A year into my administration, New York City remains the safest large city in America. We are following through on a 360-degree approach to fighting crime that includes both strategies for investing in our communities and excellent policing.
Thanks to two years of tireless efforts and coordination between the NYPD Gun Violence Suppression Unit and the Violent Criminal Enterprise Bureau, on February 14th, we announced an 85-count indictment that charges 23 gang members in Queens with conspiracy to commit murder, attempted murder, reckless endangerment, and gun possession. Eight of the men had fired a weapon previously. All of them had no regard for others’ lives or safety.
The indictment covers eighteen acts of gun-related violence that took place in and around the Astoria Houses and the Woodside Houses. The gang members fired their weapons in broad daylight next to an ice-cream truck, in a courtyard, and at a playground. Children were present and on one occasion, an innocent bystander was injured. The senseless violence was the result of feuds on social media and threatening rap videos—but the online activity spilled over into real life with real consequences. I have said this before: gangs plus guns equals graves. No one should have to fear for their life as they go about their daily life. No one should have to fear for the safety of their children while they are playing in a playground or courtyard or buying ice-cream.
Along with the NYPD’s units and Commissioner Sewell, we are grateful to the office of the Queen’s District Attorney, Melinda Katz, for also playing a crucial role in bringing about the charges.
My goal in tackling crime is to be proactive—to take guns and dangerous individuals off our streets, as well as offer alternative solutions like jobs, education, and violence prevention programs to neighborhoods that are most affected by gun violence. This is intervention, and prevention.
And our efforts are bearing fruit. Shootings are down, murders are down, and major crimes were down last quarter for the first time in six quarters. We have the highest murder clearance rate since 1998, and the third highest clearance rate in 32 years. So far this year, shootings are down 20.9%, and between January 1, 2023, and February 12, 2023, we’ve seized nearly 900 firearms.

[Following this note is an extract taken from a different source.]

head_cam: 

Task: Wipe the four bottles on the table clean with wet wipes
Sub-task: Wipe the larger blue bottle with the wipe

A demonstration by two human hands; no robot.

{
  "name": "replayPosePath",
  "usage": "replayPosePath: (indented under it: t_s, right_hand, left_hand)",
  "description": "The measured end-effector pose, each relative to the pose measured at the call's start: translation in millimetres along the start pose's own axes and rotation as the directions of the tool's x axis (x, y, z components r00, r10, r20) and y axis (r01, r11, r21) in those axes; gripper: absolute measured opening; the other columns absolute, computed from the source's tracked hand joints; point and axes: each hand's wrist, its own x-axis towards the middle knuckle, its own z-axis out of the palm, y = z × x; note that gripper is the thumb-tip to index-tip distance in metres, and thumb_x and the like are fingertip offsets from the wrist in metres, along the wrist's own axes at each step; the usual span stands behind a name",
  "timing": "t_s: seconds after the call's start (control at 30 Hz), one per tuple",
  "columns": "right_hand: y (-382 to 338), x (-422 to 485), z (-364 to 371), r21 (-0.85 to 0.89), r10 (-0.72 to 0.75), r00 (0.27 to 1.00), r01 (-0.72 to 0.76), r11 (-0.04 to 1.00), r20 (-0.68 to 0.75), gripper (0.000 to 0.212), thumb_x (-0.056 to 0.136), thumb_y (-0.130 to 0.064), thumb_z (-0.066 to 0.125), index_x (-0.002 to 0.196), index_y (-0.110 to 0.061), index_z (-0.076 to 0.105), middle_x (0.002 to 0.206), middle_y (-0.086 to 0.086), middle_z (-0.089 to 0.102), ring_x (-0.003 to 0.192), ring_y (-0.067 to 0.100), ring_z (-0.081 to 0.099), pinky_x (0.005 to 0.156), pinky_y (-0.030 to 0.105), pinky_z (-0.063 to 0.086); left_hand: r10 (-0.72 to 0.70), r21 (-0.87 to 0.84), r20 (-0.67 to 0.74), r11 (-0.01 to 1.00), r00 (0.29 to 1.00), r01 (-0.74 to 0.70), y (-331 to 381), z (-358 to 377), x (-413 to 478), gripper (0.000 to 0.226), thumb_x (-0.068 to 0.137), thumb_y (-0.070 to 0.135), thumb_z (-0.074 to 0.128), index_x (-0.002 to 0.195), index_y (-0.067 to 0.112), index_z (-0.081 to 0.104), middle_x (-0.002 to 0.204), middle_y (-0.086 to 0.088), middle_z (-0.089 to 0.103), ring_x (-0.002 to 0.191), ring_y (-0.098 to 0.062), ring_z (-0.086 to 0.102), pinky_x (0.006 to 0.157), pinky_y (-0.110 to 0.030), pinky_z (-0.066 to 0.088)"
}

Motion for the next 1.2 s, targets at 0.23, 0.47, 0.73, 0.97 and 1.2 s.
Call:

This is no coincidence. These numbers are the result of a strategic, data-driven enforcement plan, and the NYPD has also utilized existing resources to increase patrols in key neighborhoods throughout the five boroughs and strengthened detection efforts. By the time guns get into the wrong hands, we are too late, so we are also investing in systems of community care like mental health care, childcare, affordable housing, and parks. Addressing these basic necessities goes a long way toward solving the root causes of crime and suffering. A recent study shows that New York City spends more on this kind of care relative to criminalization than nearly every other major city in the nation.
Creating a safe city requires excellent policing as well as a system of support that provides hope, opportunity, and meets our most vulnerable New Yorkers’ needs. Our administration is taking all the steps necessary to tackle crime comprehensively and create an even safer New York for everyone.